During the French Revolution it was taken over by the state and the central part of the building was demolished. Ornamental elements and reusable building materials were auctioned off. All that remained were the great gate and two wings.
During the First World War these remaining buildings were heavily damaged. After the German retreat in 1917, Anne Morgan and Anne Murray Dike, two wealthy American ladies, made it the headquarters of C.A.R.D. (American Committee for Devastated Regions or Comité américain pour les régions dévastées). They began by erecting a wooden building to house an office and warehouse plus a dispensary, domestic science school and poultry yard. Their aim was not only to provide free food but to help the local population get back on its feet.

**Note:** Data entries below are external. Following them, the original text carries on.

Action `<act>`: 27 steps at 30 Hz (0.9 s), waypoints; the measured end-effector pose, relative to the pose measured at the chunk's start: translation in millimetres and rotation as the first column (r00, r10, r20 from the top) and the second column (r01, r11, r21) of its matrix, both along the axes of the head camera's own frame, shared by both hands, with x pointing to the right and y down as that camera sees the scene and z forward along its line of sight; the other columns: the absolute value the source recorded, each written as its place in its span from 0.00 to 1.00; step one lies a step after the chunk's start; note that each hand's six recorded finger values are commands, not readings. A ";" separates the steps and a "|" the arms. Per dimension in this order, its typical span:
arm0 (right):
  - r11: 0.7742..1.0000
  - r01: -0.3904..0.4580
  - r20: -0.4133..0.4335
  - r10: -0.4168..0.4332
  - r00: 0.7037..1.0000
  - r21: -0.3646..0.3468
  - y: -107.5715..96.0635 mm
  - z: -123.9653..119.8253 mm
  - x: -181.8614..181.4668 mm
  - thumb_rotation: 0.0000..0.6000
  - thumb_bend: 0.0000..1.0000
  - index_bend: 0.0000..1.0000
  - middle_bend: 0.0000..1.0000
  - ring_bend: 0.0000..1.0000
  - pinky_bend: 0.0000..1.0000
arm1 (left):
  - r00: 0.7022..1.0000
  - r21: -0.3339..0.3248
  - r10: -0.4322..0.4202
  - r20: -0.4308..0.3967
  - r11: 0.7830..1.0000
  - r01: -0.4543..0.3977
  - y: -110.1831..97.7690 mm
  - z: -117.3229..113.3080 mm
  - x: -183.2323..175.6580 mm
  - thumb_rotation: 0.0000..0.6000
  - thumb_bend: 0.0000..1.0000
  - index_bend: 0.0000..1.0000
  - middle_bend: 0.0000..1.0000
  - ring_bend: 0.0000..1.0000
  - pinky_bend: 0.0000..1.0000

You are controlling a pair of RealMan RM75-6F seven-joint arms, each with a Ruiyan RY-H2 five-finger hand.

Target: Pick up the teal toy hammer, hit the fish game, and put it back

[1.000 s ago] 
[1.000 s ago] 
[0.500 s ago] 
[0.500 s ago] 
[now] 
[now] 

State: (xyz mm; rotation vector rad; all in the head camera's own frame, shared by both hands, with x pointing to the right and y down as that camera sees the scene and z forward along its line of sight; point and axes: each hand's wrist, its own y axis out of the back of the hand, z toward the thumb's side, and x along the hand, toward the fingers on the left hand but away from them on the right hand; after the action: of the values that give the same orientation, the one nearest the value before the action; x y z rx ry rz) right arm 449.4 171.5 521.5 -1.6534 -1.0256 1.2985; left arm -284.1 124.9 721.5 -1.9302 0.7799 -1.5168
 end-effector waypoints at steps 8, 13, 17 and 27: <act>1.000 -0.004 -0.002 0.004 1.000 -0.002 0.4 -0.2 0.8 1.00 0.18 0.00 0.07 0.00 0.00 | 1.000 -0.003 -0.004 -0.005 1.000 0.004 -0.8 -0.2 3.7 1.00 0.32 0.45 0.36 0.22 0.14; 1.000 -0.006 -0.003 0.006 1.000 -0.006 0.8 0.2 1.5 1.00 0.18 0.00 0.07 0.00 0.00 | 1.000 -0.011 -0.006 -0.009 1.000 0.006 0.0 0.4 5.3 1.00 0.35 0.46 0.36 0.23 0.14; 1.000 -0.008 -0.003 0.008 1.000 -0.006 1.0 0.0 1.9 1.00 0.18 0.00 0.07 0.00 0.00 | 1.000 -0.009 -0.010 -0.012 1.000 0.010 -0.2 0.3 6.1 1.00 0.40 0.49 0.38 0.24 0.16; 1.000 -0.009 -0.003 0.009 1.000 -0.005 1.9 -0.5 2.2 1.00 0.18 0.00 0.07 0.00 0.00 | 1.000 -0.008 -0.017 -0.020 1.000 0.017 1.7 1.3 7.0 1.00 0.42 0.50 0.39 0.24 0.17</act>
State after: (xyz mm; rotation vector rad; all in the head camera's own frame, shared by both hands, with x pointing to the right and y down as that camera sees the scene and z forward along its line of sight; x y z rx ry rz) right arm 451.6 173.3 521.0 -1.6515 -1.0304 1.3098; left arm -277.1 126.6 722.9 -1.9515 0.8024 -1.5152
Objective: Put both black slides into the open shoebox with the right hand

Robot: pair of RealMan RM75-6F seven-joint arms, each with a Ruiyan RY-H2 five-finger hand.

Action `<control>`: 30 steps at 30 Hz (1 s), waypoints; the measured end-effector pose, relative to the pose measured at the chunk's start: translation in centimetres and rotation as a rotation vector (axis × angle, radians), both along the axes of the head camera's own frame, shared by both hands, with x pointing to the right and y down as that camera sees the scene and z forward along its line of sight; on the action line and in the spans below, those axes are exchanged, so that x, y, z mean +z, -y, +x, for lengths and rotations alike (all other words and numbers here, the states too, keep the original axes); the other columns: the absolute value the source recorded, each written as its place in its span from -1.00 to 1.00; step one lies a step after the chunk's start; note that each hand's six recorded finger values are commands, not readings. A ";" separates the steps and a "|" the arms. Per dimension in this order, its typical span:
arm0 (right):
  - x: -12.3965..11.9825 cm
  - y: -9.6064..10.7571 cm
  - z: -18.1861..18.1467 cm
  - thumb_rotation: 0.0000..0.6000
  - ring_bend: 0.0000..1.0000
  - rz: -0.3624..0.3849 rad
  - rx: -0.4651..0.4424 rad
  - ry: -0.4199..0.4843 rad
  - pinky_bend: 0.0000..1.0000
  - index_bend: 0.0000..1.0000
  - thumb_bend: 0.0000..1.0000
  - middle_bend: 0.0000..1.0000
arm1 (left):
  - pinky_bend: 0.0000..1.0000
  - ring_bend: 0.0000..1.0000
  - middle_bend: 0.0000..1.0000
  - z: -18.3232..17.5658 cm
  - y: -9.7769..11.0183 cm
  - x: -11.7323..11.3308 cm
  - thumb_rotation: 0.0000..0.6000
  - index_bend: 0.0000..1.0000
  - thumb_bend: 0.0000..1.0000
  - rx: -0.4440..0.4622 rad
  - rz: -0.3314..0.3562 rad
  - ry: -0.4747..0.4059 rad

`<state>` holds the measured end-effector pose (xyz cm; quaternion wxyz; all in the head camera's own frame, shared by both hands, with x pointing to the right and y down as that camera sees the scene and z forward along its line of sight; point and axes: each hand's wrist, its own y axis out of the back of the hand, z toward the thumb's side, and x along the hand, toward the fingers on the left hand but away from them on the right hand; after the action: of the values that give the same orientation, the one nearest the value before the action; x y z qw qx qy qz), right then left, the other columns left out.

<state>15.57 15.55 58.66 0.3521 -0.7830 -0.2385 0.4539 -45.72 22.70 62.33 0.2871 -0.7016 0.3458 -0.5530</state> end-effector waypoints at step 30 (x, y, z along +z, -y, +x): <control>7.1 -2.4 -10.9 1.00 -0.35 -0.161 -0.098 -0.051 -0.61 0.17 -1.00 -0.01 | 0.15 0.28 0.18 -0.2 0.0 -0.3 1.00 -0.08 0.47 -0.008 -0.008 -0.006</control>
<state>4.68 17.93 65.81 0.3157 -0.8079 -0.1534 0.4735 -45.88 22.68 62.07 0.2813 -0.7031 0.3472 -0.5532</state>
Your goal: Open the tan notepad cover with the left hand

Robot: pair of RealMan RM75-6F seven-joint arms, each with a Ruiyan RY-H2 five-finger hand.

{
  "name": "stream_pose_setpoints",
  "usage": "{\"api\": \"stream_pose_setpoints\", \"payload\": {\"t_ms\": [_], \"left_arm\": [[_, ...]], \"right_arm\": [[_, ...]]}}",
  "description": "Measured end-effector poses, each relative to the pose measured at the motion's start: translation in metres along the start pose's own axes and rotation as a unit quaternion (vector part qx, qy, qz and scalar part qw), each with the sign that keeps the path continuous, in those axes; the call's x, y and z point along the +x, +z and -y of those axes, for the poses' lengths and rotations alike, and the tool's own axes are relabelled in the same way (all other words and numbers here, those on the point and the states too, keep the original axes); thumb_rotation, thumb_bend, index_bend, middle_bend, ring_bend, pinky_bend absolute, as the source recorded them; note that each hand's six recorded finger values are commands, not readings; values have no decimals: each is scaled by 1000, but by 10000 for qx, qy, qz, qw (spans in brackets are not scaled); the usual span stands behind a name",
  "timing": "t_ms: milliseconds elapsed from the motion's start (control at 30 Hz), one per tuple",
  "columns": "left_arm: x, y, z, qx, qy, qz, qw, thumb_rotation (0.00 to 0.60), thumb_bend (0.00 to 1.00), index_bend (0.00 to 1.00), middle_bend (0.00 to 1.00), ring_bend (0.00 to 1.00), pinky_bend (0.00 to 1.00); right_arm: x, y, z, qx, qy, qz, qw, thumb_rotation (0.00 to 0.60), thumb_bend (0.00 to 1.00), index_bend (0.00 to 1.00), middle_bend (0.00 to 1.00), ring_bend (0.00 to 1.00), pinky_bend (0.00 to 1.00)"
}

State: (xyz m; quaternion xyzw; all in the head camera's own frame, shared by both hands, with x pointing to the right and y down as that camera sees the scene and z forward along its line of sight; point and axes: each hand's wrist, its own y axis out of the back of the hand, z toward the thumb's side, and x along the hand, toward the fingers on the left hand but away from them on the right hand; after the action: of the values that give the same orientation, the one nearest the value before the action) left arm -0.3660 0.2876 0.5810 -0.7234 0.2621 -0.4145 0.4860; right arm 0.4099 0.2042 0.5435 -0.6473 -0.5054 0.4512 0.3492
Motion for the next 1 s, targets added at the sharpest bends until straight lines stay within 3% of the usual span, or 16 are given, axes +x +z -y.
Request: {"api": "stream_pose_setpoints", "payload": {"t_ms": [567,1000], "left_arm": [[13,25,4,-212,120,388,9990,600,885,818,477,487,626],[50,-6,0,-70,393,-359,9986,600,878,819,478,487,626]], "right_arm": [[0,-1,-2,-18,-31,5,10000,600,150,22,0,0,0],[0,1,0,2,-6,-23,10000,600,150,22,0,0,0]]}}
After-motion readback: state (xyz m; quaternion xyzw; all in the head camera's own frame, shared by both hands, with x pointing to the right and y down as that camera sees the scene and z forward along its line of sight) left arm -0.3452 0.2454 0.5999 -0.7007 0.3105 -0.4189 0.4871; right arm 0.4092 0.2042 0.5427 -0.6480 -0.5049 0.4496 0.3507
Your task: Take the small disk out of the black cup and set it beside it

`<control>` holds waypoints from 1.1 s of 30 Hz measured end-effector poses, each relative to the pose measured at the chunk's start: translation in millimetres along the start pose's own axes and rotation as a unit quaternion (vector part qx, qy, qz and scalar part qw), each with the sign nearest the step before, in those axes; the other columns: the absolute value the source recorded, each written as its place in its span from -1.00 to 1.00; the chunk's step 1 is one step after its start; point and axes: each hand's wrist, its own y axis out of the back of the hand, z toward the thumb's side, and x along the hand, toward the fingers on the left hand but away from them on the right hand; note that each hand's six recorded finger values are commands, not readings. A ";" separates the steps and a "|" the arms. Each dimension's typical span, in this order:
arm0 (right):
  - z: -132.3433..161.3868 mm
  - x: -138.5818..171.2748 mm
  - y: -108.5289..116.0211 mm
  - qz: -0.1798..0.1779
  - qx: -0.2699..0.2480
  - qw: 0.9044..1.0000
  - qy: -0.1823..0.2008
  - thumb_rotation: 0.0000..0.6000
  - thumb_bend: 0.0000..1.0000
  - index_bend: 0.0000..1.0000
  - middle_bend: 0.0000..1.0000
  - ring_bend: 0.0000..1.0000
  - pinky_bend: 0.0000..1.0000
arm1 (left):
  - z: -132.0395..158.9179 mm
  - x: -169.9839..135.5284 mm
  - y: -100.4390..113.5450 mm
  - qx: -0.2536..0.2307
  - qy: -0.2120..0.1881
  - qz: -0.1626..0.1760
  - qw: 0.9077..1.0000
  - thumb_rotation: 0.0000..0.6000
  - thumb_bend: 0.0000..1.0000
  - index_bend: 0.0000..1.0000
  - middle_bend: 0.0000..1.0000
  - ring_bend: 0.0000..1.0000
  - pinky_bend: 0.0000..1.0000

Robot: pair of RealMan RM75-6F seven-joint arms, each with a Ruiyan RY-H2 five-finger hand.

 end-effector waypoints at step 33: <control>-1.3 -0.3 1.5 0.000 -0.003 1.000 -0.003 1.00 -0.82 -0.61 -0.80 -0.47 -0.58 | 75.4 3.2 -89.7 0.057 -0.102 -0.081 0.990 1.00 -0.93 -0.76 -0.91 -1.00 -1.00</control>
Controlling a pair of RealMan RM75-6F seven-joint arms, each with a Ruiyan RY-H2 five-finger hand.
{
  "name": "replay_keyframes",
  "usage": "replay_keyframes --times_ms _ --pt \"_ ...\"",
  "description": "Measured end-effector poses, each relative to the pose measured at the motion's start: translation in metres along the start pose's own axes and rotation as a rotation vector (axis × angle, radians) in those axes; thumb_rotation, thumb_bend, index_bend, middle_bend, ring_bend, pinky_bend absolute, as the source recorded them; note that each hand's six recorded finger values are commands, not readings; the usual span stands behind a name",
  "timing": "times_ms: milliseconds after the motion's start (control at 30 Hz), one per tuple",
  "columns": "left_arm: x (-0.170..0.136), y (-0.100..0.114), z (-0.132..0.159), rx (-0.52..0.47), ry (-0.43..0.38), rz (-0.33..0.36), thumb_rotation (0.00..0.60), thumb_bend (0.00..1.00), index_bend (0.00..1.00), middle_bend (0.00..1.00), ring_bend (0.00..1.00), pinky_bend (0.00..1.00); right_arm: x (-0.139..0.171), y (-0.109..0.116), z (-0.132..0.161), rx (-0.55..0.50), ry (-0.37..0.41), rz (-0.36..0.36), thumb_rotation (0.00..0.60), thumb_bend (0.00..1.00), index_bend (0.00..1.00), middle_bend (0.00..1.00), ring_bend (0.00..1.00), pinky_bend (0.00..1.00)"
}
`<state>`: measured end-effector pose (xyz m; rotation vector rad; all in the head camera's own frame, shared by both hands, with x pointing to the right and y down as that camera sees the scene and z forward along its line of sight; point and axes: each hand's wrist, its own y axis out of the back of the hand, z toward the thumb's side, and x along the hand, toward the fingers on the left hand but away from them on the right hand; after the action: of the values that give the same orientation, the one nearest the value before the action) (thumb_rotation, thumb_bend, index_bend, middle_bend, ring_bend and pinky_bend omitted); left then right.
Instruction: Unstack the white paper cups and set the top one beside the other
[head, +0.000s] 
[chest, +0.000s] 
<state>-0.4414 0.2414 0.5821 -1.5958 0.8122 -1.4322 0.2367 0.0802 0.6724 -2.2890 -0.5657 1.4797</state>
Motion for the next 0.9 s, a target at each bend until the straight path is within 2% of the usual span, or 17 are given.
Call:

In 1918 the German offensive destroyed what was left of the building. Anne Morgan bought the ruins in 1919. On 30th July of the same year, Anne Morgan and Anne Murray Dike were made Officers of the Légion d'Honneur by General Pétain in the chateau. Rebuilding work began in 1924. In 1938 the south wing ,“pavillon des volontaires”, was rebuilt to house souvenirs of American volunteers in the Great War.
Today the remains of the Chateau de Blérancourt are home to the National Museum of Franco-American Cooperation, and its grounds have been transformed into the “Jardins du Nouveau Monde", or "New World Gardens".